All lines in the material containing the word "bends" need to be copied.

____ DATA TO EXAMINE

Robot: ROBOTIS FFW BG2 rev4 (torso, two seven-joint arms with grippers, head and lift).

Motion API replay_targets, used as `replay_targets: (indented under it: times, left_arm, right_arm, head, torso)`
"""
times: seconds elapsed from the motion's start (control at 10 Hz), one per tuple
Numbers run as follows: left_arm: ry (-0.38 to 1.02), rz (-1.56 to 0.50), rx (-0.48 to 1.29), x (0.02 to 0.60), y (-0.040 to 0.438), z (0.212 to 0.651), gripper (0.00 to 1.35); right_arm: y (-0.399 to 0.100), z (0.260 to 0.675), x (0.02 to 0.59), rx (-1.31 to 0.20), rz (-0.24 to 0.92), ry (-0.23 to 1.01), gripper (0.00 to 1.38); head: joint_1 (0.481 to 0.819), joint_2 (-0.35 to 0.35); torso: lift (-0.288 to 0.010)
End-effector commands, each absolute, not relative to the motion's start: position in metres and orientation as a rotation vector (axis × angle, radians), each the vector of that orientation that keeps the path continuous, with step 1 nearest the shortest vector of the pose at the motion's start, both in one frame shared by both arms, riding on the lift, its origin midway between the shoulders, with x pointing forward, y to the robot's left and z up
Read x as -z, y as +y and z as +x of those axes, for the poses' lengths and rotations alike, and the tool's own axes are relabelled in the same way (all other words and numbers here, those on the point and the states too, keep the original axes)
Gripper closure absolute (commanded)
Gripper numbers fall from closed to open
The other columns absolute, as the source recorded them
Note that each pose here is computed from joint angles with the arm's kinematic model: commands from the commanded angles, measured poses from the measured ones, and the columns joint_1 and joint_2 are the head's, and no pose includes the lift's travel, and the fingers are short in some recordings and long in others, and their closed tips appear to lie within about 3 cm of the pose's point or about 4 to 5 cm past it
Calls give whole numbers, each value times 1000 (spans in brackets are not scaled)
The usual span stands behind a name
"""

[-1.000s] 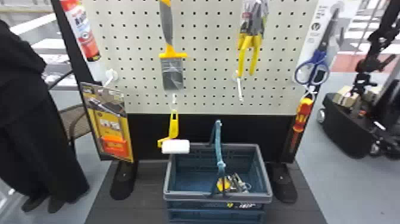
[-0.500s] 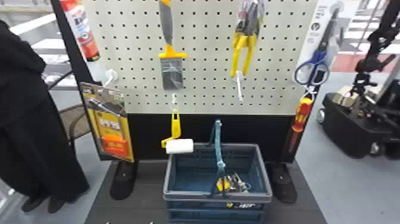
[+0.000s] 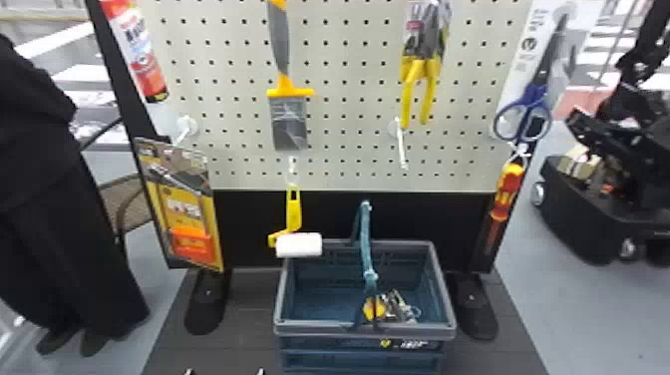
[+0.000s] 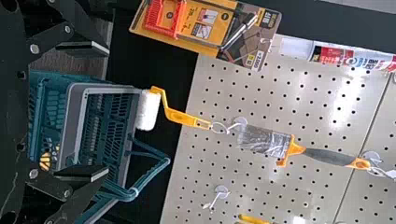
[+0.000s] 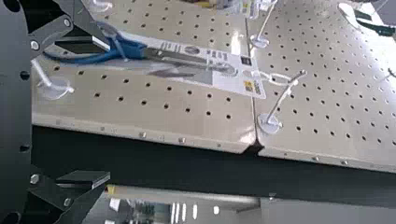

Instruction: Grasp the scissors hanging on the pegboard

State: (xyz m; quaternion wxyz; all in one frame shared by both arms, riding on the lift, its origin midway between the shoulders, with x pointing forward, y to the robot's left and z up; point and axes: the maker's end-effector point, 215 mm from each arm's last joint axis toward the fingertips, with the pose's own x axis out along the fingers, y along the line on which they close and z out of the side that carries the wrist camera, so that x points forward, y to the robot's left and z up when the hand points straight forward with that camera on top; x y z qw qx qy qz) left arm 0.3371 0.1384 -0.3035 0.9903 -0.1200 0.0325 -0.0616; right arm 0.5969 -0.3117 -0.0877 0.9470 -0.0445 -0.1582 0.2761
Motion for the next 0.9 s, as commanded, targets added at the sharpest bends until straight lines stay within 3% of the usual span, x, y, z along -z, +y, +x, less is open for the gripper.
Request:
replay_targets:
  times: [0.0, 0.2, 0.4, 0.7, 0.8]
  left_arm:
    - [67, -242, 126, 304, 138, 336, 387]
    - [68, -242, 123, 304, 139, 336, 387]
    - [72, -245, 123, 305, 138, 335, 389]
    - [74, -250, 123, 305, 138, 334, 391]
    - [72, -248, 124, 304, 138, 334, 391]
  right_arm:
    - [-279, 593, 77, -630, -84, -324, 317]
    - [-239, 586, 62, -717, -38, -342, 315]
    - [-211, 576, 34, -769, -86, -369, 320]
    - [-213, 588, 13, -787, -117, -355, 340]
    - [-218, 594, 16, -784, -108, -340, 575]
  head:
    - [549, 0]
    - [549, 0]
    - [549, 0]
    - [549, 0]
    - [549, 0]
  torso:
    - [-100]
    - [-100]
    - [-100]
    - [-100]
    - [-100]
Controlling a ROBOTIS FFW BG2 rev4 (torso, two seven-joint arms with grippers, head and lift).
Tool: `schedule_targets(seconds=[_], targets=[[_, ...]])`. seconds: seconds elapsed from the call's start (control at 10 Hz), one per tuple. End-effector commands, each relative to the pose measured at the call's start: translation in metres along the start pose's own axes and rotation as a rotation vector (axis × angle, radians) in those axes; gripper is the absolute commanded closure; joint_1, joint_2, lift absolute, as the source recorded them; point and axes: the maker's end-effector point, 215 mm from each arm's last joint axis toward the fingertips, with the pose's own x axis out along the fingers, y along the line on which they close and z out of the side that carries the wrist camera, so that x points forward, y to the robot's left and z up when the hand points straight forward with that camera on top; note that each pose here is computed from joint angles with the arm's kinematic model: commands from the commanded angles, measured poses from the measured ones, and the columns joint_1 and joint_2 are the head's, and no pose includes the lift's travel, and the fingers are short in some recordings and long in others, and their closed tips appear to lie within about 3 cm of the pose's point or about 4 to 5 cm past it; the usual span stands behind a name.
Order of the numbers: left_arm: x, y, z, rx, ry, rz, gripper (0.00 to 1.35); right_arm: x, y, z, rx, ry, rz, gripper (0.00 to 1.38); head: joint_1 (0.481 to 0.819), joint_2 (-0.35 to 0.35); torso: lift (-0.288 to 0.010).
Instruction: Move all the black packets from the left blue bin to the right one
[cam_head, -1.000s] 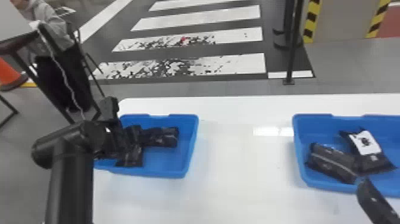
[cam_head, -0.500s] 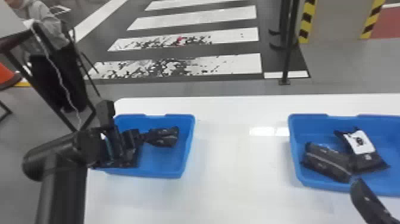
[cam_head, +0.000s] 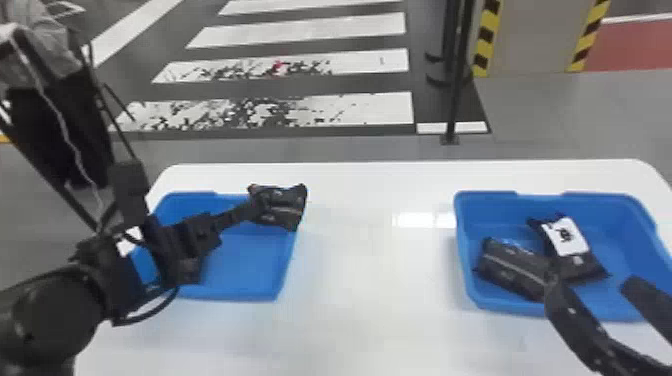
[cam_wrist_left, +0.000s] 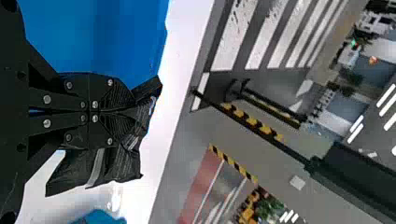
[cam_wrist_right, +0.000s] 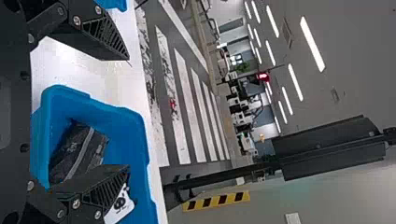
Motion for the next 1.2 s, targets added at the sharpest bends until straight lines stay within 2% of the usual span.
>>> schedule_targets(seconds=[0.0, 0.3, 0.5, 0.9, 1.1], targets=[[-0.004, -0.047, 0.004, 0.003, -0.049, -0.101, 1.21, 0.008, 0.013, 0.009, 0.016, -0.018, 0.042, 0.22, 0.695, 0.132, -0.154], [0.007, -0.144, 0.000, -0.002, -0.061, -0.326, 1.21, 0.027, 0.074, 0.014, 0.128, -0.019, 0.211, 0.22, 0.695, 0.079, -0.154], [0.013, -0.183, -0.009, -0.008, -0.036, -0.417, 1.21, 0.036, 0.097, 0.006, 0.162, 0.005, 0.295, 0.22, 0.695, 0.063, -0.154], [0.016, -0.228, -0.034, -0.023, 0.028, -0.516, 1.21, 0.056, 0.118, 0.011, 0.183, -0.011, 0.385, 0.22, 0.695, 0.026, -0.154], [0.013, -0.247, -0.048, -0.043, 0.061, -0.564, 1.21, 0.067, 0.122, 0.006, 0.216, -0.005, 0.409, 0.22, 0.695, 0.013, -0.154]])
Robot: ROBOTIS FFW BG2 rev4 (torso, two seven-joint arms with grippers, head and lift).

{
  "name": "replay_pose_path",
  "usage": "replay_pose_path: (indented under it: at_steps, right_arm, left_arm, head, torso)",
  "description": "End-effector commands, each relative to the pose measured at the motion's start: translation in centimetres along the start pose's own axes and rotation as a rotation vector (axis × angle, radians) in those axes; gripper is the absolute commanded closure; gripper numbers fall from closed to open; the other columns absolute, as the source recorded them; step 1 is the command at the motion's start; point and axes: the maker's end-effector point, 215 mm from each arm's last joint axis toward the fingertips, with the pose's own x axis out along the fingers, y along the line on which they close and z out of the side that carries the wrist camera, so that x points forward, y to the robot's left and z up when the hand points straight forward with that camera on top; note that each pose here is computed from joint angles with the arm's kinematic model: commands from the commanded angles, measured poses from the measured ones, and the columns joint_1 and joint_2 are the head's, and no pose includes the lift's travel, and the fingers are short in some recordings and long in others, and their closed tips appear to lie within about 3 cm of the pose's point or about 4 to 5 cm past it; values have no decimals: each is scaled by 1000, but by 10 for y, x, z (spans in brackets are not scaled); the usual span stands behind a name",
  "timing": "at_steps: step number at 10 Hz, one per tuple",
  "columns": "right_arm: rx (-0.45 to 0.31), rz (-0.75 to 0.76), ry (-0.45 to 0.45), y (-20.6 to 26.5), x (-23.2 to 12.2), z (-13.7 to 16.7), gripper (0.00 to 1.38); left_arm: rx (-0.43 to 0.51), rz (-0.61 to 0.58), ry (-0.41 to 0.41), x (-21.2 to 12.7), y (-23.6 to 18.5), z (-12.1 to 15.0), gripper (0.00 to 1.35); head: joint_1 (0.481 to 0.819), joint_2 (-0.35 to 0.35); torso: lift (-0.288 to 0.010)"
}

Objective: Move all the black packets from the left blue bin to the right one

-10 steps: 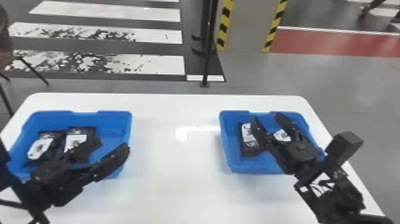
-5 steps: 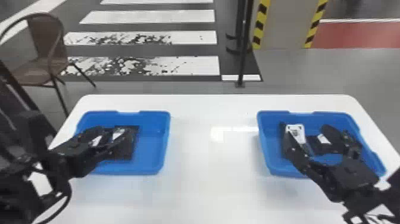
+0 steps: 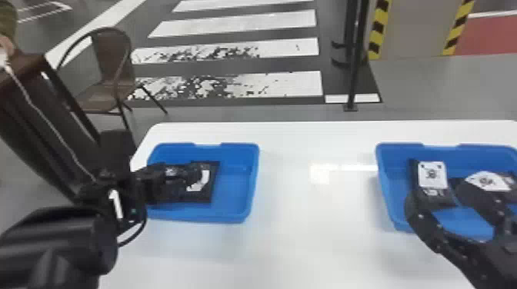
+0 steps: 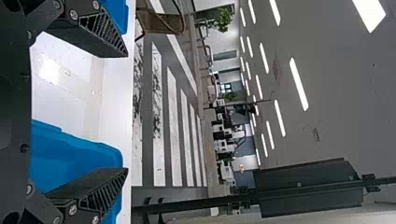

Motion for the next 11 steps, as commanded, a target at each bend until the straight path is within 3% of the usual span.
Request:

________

- WRITTEN RESPONSE -
Motion for the next 0.9 s, as commanded, targets added at the sharpest bends until straight lines stay within 3% of the usual span, x, y, z along -z, +y, +x, less is open for the gripper.
Motion for the next 1.2 s, targets added at the sharpest bends until straight lines stay within 2% of the usual span.

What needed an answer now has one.